When I was a child, I was well behaved. I didn’t back chat my parents, because I wasn’t game. I didn’t back chat my teachers, because they were in charge, and they knew better. In 13 years of schooling, I received one (well-deserved) detention. Other children clowned around, I laughed but did not join in. I did my homework. I did my assignments. By myself. My mother did not do them for me. I won academic prizes. I had perfect attendance. Ok, so I was a complete nerd, but a happy, well behaved nerd.

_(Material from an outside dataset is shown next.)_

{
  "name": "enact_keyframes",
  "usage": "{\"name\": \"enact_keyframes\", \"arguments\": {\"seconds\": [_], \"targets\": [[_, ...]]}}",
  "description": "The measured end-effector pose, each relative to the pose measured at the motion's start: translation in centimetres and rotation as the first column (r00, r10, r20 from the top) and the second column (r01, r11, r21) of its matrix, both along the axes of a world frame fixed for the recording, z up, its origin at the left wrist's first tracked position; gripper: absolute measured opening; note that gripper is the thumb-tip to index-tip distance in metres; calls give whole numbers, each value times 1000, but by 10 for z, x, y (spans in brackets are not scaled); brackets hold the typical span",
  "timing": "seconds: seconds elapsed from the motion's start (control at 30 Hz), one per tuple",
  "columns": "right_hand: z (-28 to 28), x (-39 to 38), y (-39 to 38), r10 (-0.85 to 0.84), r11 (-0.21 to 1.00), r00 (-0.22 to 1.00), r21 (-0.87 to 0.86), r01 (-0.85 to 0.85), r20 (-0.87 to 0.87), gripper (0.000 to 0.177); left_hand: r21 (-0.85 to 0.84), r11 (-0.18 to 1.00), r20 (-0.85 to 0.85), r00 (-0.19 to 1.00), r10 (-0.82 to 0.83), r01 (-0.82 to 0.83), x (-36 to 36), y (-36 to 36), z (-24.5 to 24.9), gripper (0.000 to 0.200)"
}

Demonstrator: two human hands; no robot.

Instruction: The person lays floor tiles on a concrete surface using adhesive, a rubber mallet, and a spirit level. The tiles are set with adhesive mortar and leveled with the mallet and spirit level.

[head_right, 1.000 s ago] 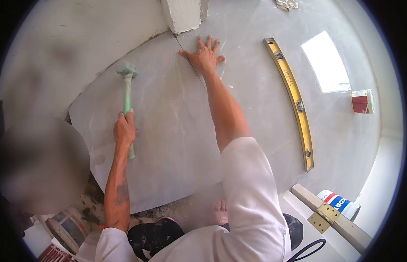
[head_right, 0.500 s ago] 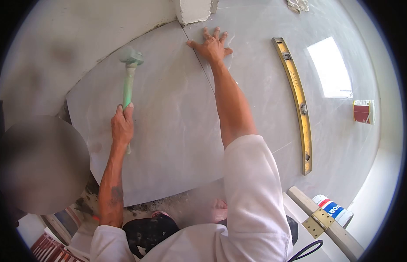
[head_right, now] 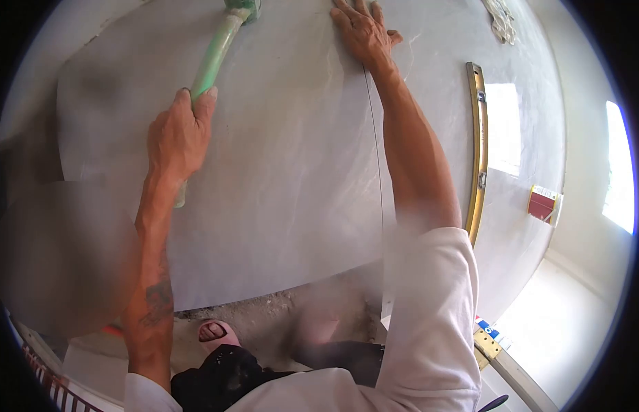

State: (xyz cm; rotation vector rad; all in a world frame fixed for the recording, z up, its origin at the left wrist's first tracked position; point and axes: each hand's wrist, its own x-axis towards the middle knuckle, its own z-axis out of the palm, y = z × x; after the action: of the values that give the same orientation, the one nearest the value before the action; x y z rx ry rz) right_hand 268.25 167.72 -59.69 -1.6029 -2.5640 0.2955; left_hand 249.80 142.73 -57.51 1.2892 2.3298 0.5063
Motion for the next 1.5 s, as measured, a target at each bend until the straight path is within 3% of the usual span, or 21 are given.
{"name": "enact_keyframes", "arguments": {"seconds": [0.03,0.23,0.33,0.43,0.47,0.5,0.6,0.73,0.83,0.93,1.0,1.07,1.13,1.2,1.3,1.4,1.43,1.47,1.5], "targets": [[8,-2,-5,47,997,996,-68,-42,81,57,-7,1000,2,1000,6,-6,-1,1,1,45],[-13,1,1,-52,996,994,71,59,-96,50,11,1000,-2,1000,4,-4,-2,2,-1,45],[-13,1,2,-103,991,993,85,108,-53,50,7,1000,24,1000,1,-2,-1,1,1,45],[-61,17,68,-105,984,993,139,111,-49,50,36,999,-18,1000,-1,2,0,-1,-4,45],[-73,22,85,-57,980,991,197,33,121,52,53,999,-42,999,-4,6,-1,-1,-6,45],[-67,17,85,-82,981,984,186,52,158,56,46,999,-26,1000,-1,3,-2,0,-4,45],[-14,-17,39,-409,912,911,-10,409,-58,68,16,1000,15,1000,-6,6,-1,0,-1,44],[2,-38,34,-584,811,790,-108,574,-186,85,-4,1000,10,1000,-2,2,-1,3,0,44],[-6,-24,42,-509,860,842,-66,506,-179,82,-28,1000,1,1000,8,-8,-2,2,0,45],[-23,13,24,-43,994,992,93,54,-118,55,-64,998,27,999,22,-21,-3,4,4,42],[-28,31,-5,89,982,994,170,-77,-63,51,-40,999,80,997,-15,18,0,6,5,40],[-20,50,-41,102,986,995,129,-103,16,51,23,999,116,992,-44,41,-9,-2,4,38],[-23,67,-59,42,993,997,105,-49,69,52,244,970,135,990,-27,-7,-11,-20,-10,36],[-23,75,-70,10,993,997,115,-20,81,52,473,877,-125,992,-28,85,-7,-41,-25,40],[-24,77,-72,32,991,999,129,-37,41,51,298,955,202,977,-60,-3,-18,-72,4,44],[-18,78,-74,27,993,997,117,-36,76,50,234,935,424,893,149,-267,-69,-118,18,44],[-16,78,-76,27,994,997,104,-34,75,49,186,909,448,855,260,-374,-97,-138,21,44],[-15,77,-76,23,995,997,90,-30,75,49,166,798,530,735,423,-579,-122,-152,35,41],[-17,77,-76,20,994,997,105,-27,72,49,183,749,581,685,439,-637,-158,-168,43,35]]}}
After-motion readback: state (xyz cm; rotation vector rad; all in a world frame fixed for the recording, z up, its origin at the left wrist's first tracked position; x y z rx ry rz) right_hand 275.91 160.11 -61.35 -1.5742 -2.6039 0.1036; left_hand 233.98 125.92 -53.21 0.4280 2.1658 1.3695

Darren was a bastard as a child. He thought his name was Jesus Christ, because that was what he heard. As in, "Jesus Christ! What have you done?" He had a motor mouth, and could not resist any opportunity to share his wit with others. At school, and at home, he was flogged every day of his life. He spent more time outside the classroom than inside, because he COULD NOT CONTROL HIMSELF. Or, should I say, WOULD not control himself.
Mollie is Darren’s child in every way. She will argue black is white. She is never wrong, she knows everything and she will not back down. She is lucky the cane has been banned, because she would definitely be in company with her father: flogged every day of her life.
Discipline has changed a lot over the years. Whether you agree or disagree with corporal punishment, and there are many strong arguments for and against it, it is now a thing of the past. Being threatened with the stick was no deterrent for Darren, and I doubt if it would deter his daughter. The modern equivalent of the stick, is ‘the card’. At Mollie’s school, the colour of the card denotes the seriousness of the offence. It’s taken me a couple of years to understand the system, because I was innocent of the fact that my child had ever received ‘a card’. Personally, I would have been mortified had I received a card. To Mollie, it’s a badge of honour. A recent conversation went something like this:
Child: Miss H has a new method of disciplining us
Mother: What’s that?
Child: The Purple Card
M: And how does that work?
C: Well, if you’re naughty or annoy her, she gives you a purple card. If you get three purple cards, she writes a letter to your parents.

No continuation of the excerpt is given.